Reference of 37366-09-9, Chemistry can be defined as the study of matter and the changes it undergoes. You¡¯ll sometimes hear it called the central science because it is the connection between physics and all the other sciences, starting with biology.37366-09-9, Name is Dichloro(benzene)ruthenium(II) dimer, molecular formula is C12H12Cl4Ru2. In a patent, introducing its new discovery.

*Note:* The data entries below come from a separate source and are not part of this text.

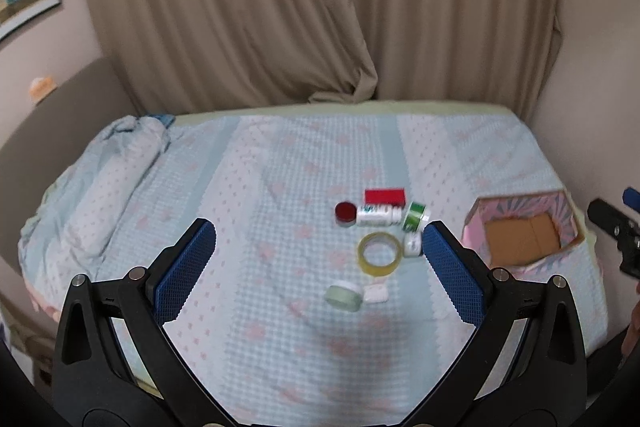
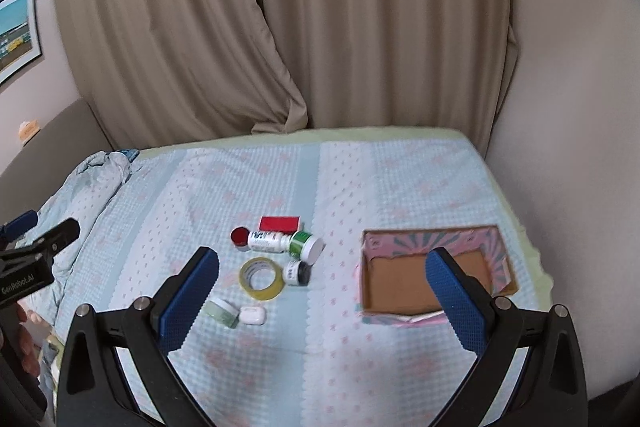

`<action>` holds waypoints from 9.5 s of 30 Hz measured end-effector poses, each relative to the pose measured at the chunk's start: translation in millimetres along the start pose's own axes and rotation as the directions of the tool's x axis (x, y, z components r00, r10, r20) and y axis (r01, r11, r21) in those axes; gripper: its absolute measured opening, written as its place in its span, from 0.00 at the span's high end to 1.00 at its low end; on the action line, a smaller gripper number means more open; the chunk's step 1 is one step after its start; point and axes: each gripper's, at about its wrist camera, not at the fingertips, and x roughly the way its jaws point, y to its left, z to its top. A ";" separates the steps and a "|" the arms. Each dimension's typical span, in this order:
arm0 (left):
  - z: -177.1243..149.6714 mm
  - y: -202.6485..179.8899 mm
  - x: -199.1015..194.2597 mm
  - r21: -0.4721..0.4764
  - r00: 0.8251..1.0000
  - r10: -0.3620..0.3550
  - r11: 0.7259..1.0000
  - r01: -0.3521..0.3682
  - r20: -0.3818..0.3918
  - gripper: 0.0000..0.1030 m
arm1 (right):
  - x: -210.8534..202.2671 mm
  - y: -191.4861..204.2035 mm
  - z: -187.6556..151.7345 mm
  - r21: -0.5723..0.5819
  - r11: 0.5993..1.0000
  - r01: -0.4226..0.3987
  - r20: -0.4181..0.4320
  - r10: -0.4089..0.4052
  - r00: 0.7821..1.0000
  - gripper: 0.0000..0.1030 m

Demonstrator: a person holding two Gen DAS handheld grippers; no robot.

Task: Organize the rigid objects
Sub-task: 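Grasp the pale green jar with the left tool while the right tool grasps the yellow tape roll, then carry the green jar and tape roll with both tools over the cardboard box, then open the left tool releasing the green jar while the right tool drops the tape, then move both tools back toward the remaining bottles and jars, then grasp the white vitamin bottle with the left tool while the right tool grasps the green-striped jar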

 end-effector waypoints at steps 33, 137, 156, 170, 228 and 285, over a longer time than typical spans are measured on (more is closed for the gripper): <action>-171.0 -11.8 358.4 -0.056 0.706 -0.339 0.918 0.392 -0.622 0.01 | 438.5 100.2 -109.5 0.281 0.960 0.016 -0.798 0.224 0.560 0.00; -71.7 -495.6 392.6 0.243 0.749 -0.143 0.892 0.380 -0.647 0.33 | 330.1 -300.0 -91.7 -0.118 0.981 -0.157 -0.669 0.038 0.743 0.03; -47.0 -474.7 351.6 0.284 0.813 -0.145 0.890 0.356 -0.564 0.00 | 296.1 -308.3 -88.5 -0.043 0.991 -0.126 -0.571 0.080 0.817 0.01; -11.3 -417.6 258.9 0.259 0.874 -0.198 0.906 0.336 -0.444 0.00 | 221.5 -272.7 -48.4 -0.123 0.990 -0.070 -0.461 0.006 0.887 0.01; -50.6 -148.9 406.4 0.706 0.842 -0.258 0.460 0.539 -0.474 0.14 | 362.2 -11.8 -15.9 0.408 0.908 0.096 -0.484 0.126 0.866 0.01; -77.1 -172.6 465.8 0.663 0.755 -0.217 0.370 0.651 -0.619 0.48 | 471.6 -20.7 -45.9 0.387 0.913 0.129 -0.672 0.183 0.718 0.42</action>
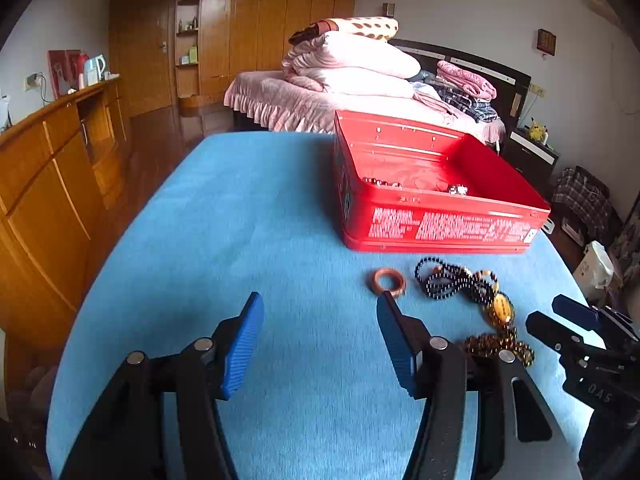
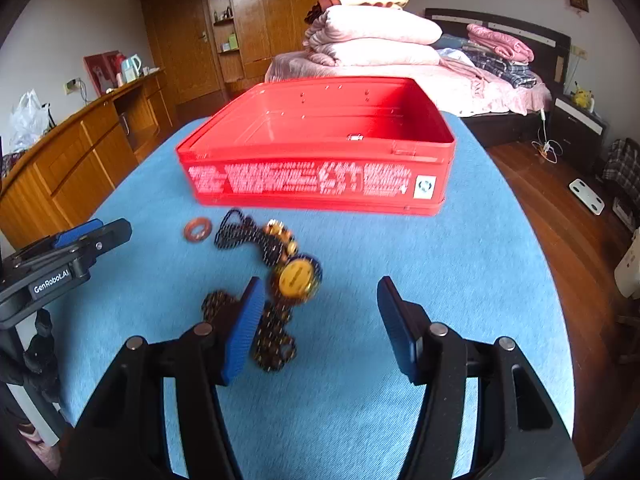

Synthesis, characterization and biological evaluation of cationic organoruthenium(ii) fluorene complexes: Influence of the nature of the counteranion

In this study, five ruthenium arene complexes with fluorene-bearing N,N-(1) and N,O-(2) donor Schiff base ligands were synthesized and fully characterized. Cationic ruthenium complexes 3[X], ([Ru(eta6-C6H6)(Cl)(fluorene-NCH-pyridine)][X] (where X = BF4, PF6, BPh4), were obtained by reacting ligand 1 with [Ru(eta6-C6H6)Cl2]2 in the presence of NH4X salts, whereas neutral complex 4, Ru(eta6-C6H6)(Cl)(fluorene-NCH-naphtholate), was isolated by reacting ligand 2 with the same precursor. It was possible to obtain a cationic version of the latter, 5[BF4], by reacting 4 with AgBF4 in the presence of pyridine. All compounds were fully characterized by NMR and HR-ESI-MS whereas some of them were also analyzed by single crystal X-ray analysis. Their in vitro antiproliferative activity was also assessed in human breast cancer cell lines, notably MCF-7 and T47D. Complex 4 and its cationic counterpart 5[BF4] were found to be the most cytotoxic compounds of the series (IC50 = 6.2-16.2 muM) and displayed higher antiproliferative activities than cisplatin in both cell lines. It was found that 5[BF4] undergoes a ligand exchange reaction and readily converts to 4 in the presence of 0.1 M NaCl, explaining the similarity in their observed cytotoxicities. Whereas 3[BF4] and 3[PF6] were found inactive at the tested concentrations, 3[BPh4] displayed a considerable cytotoxicity (IC50 = 16.7-27.8 muM). Notably, 3[BPh4], 4 (and 5[BF4]) were active against T47D, a cisplatin resistant cell line. Interestingly, 4 (16.4 muM) was found to be less cytotoxic than 3[BPh4] and cisplatin (6.6 and 7.9 muM, respectively) in breast healthy cells (MCF-12A). However, in comparison to 4 and cisplatin (at 10 muM), a lower in vivo toxicity was observed for complex 3[BPh4] on the development of zebrafish (Danio rerio) embryos.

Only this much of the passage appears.